* [WHAT YOU ARE ASKED TO DO]:
One number alone answers this: the count of lines below in which the word "length" is found.

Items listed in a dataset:

▶

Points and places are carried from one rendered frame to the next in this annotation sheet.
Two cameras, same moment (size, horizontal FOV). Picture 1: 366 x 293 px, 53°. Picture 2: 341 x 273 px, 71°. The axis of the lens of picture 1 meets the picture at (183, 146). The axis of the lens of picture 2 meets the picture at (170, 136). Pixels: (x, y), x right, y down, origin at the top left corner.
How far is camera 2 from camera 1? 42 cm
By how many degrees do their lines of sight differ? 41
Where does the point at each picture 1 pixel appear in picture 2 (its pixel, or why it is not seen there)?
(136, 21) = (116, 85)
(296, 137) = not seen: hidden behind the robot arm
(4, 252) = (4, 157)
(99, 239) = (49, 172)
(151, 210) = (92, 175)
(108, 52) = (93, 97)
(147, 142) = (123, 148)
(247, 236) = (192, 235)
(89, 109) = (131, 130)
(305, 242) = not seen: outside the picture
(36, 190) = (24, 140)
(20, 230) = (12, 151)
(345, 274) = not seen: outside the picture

◀
▶

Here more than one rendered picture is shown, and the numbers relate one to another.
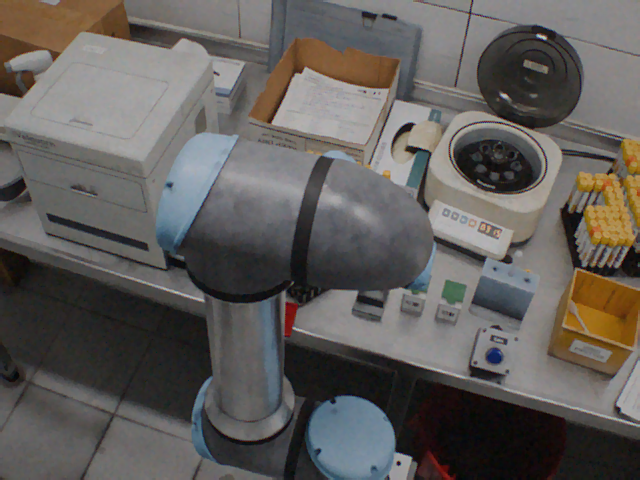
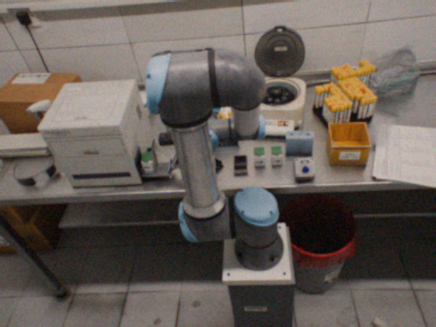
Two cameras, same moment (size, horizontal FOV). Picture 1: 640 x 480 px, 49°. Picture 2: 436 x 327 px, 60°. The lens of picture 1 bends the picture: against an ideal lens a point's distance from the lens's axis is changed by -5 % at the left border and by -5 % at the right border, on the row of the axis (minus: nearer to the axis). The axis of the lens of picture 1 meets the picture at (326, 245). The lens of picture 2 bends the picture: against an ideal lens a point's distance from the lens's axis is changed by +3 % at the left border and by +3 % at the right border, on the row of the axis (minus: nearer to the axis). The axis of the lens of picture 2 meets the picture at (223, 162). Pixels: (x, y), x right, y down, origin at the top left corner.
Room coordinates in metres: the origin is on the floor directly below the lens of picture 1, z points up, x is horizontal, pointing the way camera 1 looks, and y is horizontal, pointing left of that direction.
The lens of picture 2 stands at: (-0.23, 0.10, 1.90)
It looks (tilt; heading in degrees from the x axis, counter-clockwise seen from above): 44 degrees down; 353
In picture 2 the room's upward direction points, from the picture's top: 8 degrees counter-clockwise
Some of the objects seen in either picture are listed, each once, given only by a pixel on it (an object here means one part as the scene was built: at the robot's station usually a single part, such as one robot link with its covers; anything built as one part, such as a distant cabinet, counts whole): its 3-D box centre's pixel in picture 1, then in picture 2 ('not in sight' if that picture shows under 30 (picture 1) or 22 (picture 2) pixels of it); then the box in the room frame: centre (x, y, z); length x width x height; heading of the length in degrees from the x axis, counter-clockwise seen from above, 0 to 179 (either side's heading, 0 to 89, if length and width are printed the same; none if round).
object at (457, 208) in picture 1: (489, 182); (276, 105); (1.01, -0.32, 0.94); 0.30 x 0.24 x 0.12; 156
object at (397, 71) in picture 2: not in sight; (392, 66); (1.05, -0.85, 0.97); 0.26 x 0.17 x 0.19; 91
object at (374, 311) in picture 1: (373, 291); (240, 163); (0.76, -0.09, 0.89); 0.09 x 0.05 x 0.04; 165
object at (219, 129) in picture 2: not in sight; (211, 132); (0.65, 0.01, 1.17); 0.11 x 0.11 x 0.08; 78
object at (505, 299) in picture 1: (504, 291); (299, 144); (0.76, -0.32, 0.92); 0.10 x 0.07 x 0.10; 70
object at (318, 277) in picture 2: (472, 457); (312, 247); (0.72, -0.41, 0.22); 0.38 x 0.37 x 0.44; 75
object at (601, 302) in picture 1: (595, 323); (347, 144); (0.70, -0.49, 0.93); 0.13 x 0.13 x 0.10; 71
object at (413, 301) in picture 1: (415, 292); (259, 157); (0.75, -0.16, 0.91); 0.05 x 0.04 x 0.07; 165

◀
▶

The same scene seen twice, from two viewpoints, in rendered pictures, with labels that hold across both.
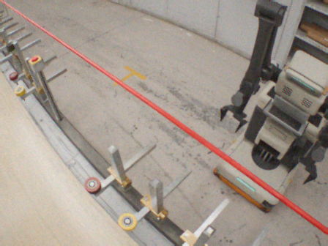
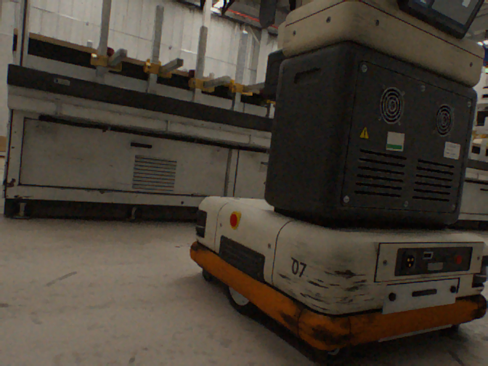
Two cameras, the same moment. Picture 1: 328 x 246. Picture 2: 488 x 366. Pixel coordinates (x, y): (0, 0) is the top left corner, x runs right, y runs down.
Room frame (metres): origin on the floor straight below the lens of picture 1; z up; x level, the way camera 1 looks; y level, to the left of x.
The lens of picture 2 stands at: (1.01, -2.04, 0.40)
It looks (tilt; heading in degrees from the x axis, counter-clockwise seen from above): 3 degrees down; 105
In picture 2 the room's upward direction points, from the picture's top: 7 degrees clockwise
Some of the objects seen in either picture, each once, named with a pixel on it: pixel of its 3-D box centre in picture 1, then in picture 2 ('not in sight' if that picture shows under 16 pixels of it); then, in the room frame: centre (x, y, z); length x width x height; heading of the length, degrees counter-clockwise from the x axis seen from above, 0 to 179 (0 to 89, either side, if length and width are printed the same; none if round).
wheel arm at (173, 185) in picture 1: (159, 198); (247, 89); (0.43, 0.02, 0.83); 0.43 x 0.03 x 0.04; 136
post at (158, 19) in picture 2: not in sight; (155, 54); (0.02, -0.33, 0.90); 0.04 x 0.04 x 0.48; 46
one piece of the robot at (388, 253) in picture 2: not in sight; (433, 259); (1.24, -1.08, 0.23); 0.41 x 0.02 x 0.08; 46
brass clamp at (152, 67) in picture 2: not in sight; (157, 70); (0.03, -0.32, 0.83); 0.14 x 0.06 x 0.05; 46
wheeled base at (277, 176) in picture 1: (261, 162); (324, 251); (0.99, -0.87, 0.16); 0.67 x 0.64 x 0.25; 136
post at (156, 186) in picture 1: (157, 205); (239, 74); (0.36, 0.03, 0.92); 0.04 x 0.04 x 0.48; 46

◀

* [EXPECTED OUTPUT]:
2